PHILADELPHIA – A novel positron emission tomography (PET) tracer has been developed that can accurately image cardiovascular infections, which are extremely dangerous and have a high fatality rate. The research was presented at the 2018 Annual Meeting of the Society of Nuclear Medicine and Molecular Imaging (SNMMI).

"Early diagnosis is crucial for proper patient management, as early treatment can improve prognosis and patient outcome," Mirwais Wardak, PhD, at Stanford University School of Medicine in Stanford, California, points out. "In the clinic right now, we really lack the tools to be able to specifically image bacterial infections. To address this problem, we developed a novel PET tracer called 6"-[18F]Fluoromaltotriose, which is transported into bacterial cells by the maltodextrin transporter, a membrane transport system that is exclusive to bacteria and not present on mammalian cells. To our knowledge, this is the first time that a fluorine-18 based PET tracer specific to bacteria has been used to image bacterial infection of the heart."
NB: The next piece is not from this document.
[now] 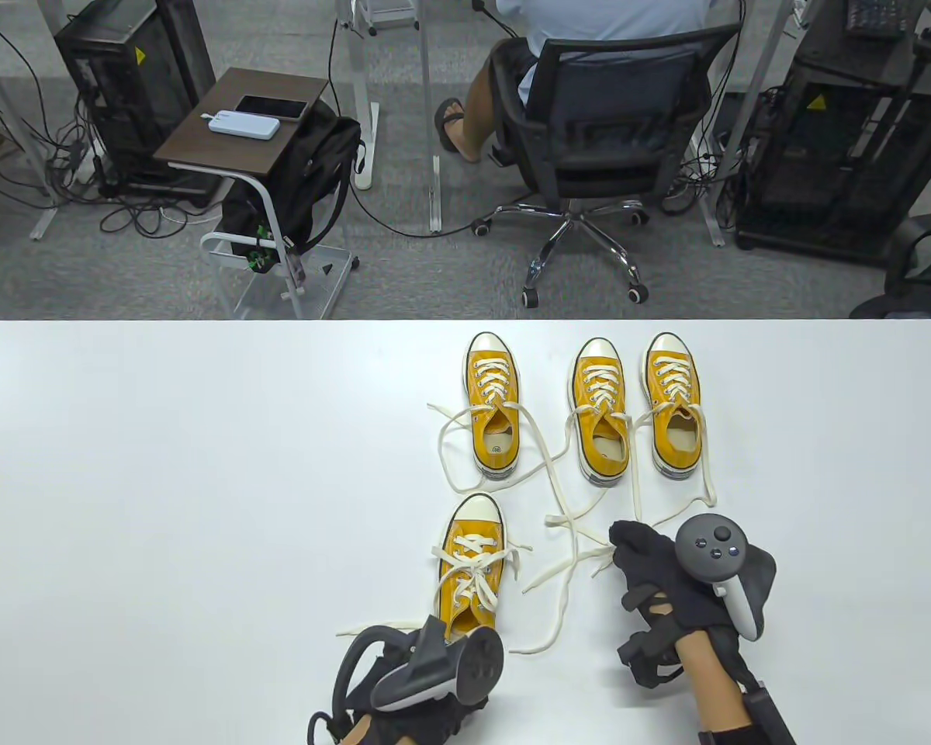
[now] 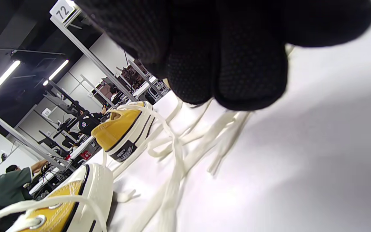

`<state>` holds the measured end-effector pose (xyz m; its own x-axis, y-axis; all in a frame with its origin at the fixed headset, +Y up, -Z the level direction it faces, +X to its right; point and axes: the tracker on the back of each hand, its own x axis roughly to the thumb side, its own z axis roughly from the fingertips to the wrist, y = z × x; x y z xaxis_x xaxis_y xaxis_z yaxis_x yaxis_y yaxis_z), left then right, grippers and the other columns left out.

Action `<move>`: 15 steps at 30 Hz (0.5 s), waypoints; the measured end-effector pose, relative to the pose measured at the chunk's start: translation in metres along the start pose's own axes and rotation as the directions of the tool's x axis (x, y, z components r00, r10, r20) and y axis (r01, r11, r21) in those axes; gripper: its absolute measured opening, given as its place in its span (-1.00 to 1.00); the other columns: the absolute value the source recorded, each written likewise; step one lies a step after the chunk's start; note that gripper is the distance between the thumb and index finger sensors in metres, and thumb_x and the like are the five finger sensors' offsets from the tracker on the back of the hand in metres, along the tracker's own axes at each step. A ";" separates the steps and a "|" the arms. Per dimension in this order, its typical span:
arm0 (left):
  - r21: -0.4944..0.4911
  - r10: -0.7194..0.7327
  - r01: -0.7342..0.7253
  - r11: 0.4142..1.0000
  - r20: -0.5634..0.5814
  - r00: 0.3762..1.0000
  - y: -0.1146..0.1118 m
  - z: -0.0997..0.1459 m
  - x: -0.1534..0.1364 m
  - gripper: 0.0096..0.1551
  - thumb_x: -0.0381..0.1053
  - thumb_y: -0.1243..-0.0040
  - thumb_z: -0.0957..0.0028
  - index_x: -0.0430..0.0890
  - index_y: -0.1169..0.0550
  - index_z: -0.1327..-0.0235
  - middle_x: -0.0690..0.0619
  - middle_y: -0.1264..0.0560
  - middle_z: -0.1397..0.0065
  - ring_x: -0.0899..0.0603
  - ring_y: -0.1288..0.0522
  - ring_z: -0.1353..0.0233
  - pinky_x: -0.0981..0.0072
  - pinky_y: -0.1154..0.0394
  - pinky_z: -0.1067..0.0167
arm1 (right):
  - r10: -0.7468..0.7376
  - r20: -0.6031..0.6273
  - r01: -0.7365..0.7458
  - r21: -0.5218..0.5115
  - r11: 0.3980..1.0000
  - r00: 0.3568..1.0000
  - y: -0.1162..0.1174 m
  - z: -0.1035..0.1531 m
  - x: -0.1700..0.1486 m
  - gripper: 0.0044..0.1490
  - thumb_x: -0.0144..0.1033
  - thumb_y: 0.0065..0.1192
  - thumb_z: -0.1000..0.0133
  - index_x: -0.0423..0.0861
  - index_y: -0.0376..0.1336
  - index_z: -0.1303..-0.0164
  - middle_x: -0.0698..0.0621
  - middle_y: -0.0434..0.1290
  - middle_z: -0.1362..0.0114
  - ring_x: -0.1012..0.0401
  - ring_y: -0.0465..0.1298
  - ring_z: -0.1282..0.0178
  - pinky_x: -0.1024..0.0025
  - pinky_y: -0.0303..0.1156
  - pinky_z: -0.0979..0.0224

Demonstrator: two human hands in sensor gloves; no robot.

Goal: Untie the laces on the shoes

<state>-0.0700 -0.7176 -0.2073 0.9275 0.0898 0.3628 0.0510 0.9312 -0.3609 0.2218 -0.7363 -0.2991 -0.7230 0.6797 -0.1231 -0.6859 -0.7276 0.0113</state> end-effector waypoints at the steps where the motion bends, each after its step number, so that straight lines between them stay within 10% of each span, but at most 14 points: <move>1: 0.025 0.062 -0.062 0.998 0.007 0.998 0.006 0.001 -0.006 -0.21 0.46 -0.01 0.07 0.14 -0.63 -0.34 -0.04 -0.72 -0.12 -0.26 -0.67 -0.05 0.01 -0.60 0.08 | 0.009 0.003 -0.009 0.003 1.000 1.000 0.002 0.000 0.001 -0.45 -0.32 0.32 -0.07 -0.16 0.39 -0.28 -0.25 0.61 -0.18 -0.10 0.65 0.16 -0.03 0.51 0.11; 9: 0.237 0.252 -0.218 0.947 -0.122 0.960 0.036 -0.014 -0.037 -0.36 0.30 -0.18 0.02 0.10 -0.66 -0.29 -0.06 -0.72 -0.11 -0.27 -0.66 -0.04 -0.02 -0.59 0.08 | 0.086 0.085 -0.091 0.045 0.995 0.993 0.020 0.005 0.019 -0.40 -0.19 0.35 -0.05 -0.15 0.40 -0.27 -0.27 0.60 -0.20 -0.12 0.65 0.13 -0.05 0.50 0.09; 15: 0.319 0.346 -0.293 0.901 -0.123 0.930 0.013 -0.028 -0.044 -0.33 0.30 -0.26 0.05 0.11 -0.62 -0.33 -0.03 -0.69 -0.16 -0.25 -0.65 -0.07 -0.01 -0.58 0.08 | 0.090 0.192 -0.104 0.062 0.993 0.977 0.028 0.007 0.045 -0.38 -0.17 0.37 -0.04 -0.12 0.38 -0.30 -0.29 0.54 -0.30 -0.16 0.61 -0.01 -0.11 0.46 -0.03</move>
<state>-0.0999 -0.7191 -0.2522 0.9260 0.3621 0.1066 -0.3438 0.9257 -0.1576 0.1694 -0.7255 -0.2974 -0.7843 0.6163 0.0708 -0.6107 -0.7872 0.0858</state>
For this study, the diagnostic accuracy of 6"-[18F]Fluoromaltotriose PET/CT imaging was conducted in a Staphylococcus aureus-induced endocarditis mouse model. Wardak explains, "Endocarditis is an infection of the endocardium, which is the inner lining of the heart chambers and heart valves. Staphylococci bacteria are the most common causing agents of endocarditis."
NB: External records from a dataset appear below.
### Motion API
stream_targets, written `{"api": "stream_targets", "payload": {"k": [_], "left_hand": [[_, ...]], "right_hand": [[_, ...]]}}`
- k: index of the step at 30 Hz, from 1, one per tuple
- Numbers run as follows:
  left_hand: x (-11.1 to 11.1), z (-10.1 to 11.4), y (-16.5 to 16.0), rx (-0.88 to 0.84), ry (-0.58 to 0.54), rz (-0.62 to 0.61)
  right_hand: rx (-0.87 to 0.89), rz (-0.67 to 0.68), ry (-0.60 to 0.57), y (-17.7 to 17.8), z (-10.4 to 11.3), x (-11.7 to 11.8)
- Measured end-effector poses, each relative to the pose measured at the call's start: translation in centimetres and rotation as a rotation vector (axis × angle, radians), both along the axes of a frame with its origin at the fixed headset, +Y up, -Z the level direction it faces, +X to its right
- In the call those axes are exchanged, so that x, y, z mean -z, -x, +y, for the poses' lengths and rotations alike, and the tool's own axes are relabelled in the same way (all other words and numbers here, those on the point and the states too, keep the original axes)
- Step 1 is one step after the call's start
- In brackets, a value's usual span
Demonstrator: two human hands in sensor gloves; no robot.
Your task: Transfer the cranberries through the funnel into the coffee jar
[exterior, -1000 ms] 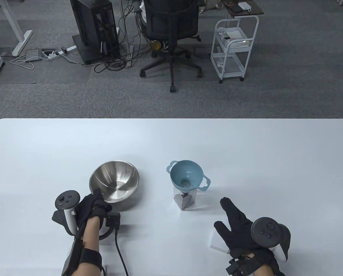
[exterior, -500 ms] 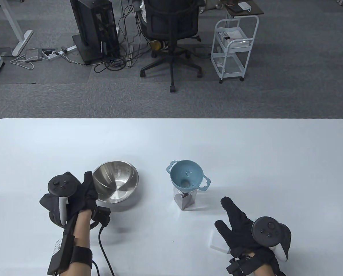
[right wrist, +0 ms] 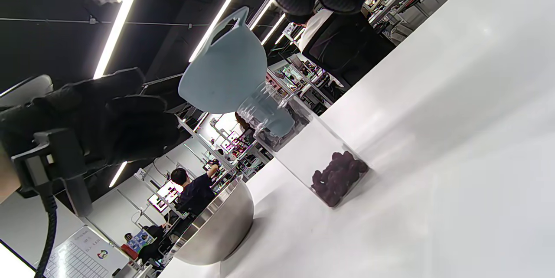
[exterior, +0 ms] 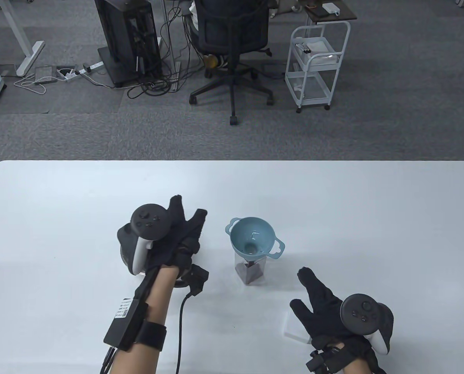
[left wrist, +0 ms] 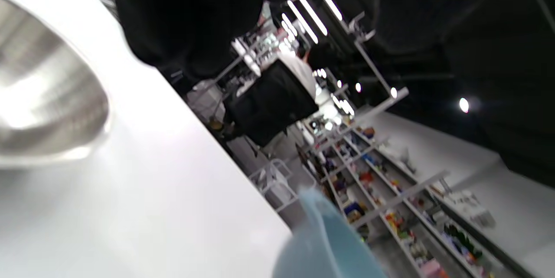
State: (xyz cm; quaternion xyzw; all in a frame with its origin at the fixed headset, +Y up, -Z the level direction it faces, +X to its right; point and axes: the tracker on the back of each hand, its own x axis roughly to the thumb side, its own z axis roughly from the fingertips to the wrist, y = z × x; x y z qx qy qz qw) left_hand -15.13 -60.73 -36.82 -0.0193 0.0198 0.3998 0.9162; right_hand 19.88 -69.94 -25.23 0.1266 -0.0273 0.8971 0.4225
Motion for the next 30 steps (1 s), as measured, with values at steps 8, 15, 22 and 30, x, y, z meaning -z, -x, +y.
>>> {"api": "stream_targets", "payload": {"k": [8, 15, 22, 30], "left_hand": [[1.4, -2.5, -5.1, 0.085, 0.070, -0.037], [1.7, -3.2, -6.0, 0.127, 0.075, 0.009], [1.7, -3.1, -5.9, 0.138, 0.051, 0.044], [1.3, -1.1, -4.8, 0.098, -0.012, 0.045]], "right_hand": [[-0.001, 0.000, 0.001, 0.0, 0.0, -0.1], [0.000, 0.004, -0.001, 0.1, 0.0, -0.1], [-0.001, 0.004, -0.002, 0.1, 0.0, -0.1], [-0.005, 0.002, 0.007, 0.1, -0.1, -0.1]]}}
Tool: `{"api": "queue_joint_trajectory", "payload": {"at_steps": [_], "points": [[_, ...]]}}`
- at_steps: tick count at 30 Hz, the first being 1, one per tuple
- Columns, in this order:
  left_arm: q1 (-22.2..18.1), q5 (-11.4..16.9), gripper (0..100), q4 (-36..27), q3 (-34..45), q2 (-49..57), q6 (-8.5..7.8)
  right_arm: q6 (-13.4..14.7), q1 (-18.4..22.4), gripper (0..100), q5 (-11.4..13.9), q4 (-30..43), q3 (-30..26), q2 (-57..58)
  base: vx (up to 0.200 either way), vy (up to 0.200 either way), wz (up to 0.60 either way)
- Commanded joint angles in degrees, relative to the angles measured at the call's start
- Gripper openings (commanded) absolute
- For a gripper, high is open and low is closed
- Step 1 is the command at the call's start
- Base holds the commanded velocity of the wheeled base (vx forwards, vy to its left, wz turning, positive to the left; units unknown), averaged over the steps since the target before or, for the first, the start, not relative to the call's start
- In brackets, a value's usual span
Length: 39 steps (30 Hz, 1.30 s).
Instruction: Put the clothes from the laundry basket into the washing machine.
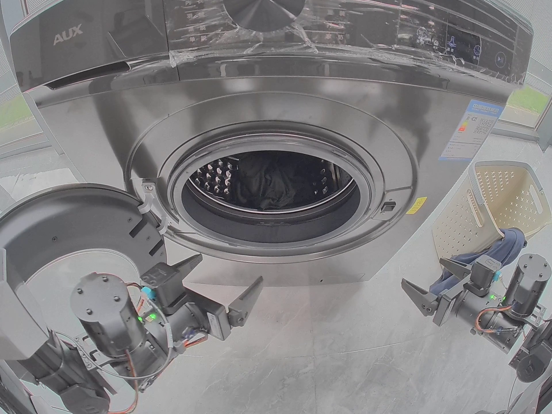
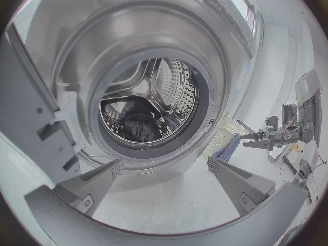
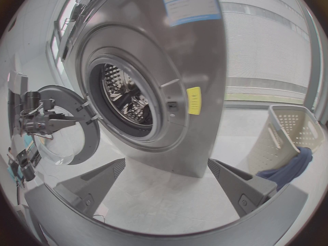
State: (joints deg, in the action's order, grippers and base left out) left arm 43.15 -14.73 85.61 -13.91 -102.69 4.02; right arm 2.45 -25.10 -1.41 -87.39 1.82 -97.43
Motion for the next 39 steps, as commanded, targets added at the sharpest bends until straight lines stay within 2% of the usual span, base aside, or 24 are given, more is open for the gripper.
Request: {"api": "queue_joint_trajectory", "payload": {"at_steps": [1, 4, 7, 11, 14, 20, 21, 23, 26, 30, 31, 32, 33, 34, 37, 38, 39], "points": [[-1.32, -0.04, 100, 2.10, 5.91, 6.37, -0.42, 0.19, 0.49, 100, -1.93, 1.17, -1.73, 5.49, 0.000, 0.000, 0.00], [-2.55, 0.14, 100, 2.19, 8.11, 8.65, -0.51, 0.19, 0.49, 100, -2.01, 2.84, -1.73, 7.34, 0.000, 0.000, 0.00], [-5.80, 0.75, 100, 1.92, 10.66, 13.40, -0.60, 0.01, 0.84, 100, -2.45, 7.68, -1.73, 11.82, -0.067, 0.000, 0.00], [-7.65, 0.75, 100, -0.01, 11.71, 18.23, -1.47, -0.08, 3.39, 100, -2.37, 12.07, -1.73, 14.11, -0.200, 0.000, 0.00], [-8.61, 0.75, 100, -2.82, 12.85, 21.57, -2.18, 0.19, 4.01, 100, -2.45, 12.69, -1.73, 14.99, -0.067, 0.000, 0.00], [-8.79, 0.75, 100, -6.25, 13.91, 26.93, -1.91, 0.27, 3.92, 100, -3.16, 17.26, -1.82, 19.03, -0.167, 0.000, 0.00], [-8.79, 0.66, 100, -8.71, 13.91, 29.66, -1.56, 0.27, 3.66, 100, -4.30, 20.60, -1.82, 22.19, -0.200, 0.000, 0.00], [-8.79, 0.58, 100, -12.84, 13.91, 32.47, -1.47, 0.36, 3.30, 100, -5.00, 23.94, -1.73, 25.44, 0.000, 0.000, 0.00], [-8.79, 0.31, 100, -20.40, 13.91, 38.53, -1.47, 0.27, 3.39, 100, -5.27, 29.30, -1.73, 30.54, 0.000, 0.000, 0.00], [-8.79, 0.66, 100, -30.86, 13.91, 48.47, -1.74, 0.19, 3.92, 100, -5.09, 37.12, -1.73, 37.66, -0.200, 0.000, 0.00], [-8.79, 0.66, 100, -30.86, 13.91, 48.47, -1.74, 0.19, 3.92, 100, -5.09, 37.12, -1.73, 37.66, 0.000, 0.000, 0.00], [-8.79, 0.58, 100, -35.08, 13.82, 52.24, -1.65, 0.19, 4.01, 100, -5.09, 40.46, -1.73, 40.91, 0.000, 0.000, 0.00], [-8.79, 0.58, 100, -35.08, 13.82, 52.24, -1.65, 0.19, 4.01, 100, -5.09, 40.46, -1.73, 40.91, 0.000, 0.000, 0.00], [-9.32, 0.58, 100, -38.94, 13.91, 56.29, -1.39, 0.27, 4.01, 100, -5.09, 44.24, -1.73, 44.96, 0.000, 0.000, 0.00], [-11.16, 0.75, 100, -42.46, 13.82, 60.95, -1.56, 0.36, 4.45, 100, -5.09, 48.55, -1.73, 49.53, -0.067, 0.000, 0.00], [-12.48, 0.93, 100, -45.18, 13.91, 64.46, -1.56, 0.27, 5.59, 100, -5.09, 52.24, -1.73, 53.66, -0.200, 0.000, 0.00], [-12.48, 0.93, 100, -45.18, 13.91, 64.46, -1.56, 0.27, 5.59, 100, -5.09, 52.24, -1.73, 53.66, -0.200, 0.000, 0.00]]}}
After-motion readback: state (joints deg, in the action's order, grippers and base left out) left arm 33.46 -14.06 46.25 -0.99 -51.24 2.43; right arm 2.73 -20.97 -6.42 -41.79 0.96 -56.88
6"-[18F]Fluoromaltotriose was able to image valvular infection with high sensitivity and specificity. Results showed an approximate 2.5-fold higher mean tracer uptake in the aortic valves of the infected mice when compared to the control mice.

Wardak states, "The results of this research overcome several fundamental limitations of current methods and promise to significantly impact the clinical management of patients suffering from infectious diseases of bacterial origin." He adds, "We believe that 6"-[18F]Fluoromaltotriose PET/CT will play a vital role in the detection and monitoring of bacterial infection in patients (e.g., as a result of cardiovascular infection, infection after surgery, medical device related infections, fever of unknown origin, etc.). We also believe that PET imaging with 6"-[18F]Fluoromaltotriose will be helpful in the assessment of antibiotic therapy."

Plans are currently underway to have this PET radiotracer translated into the clinic.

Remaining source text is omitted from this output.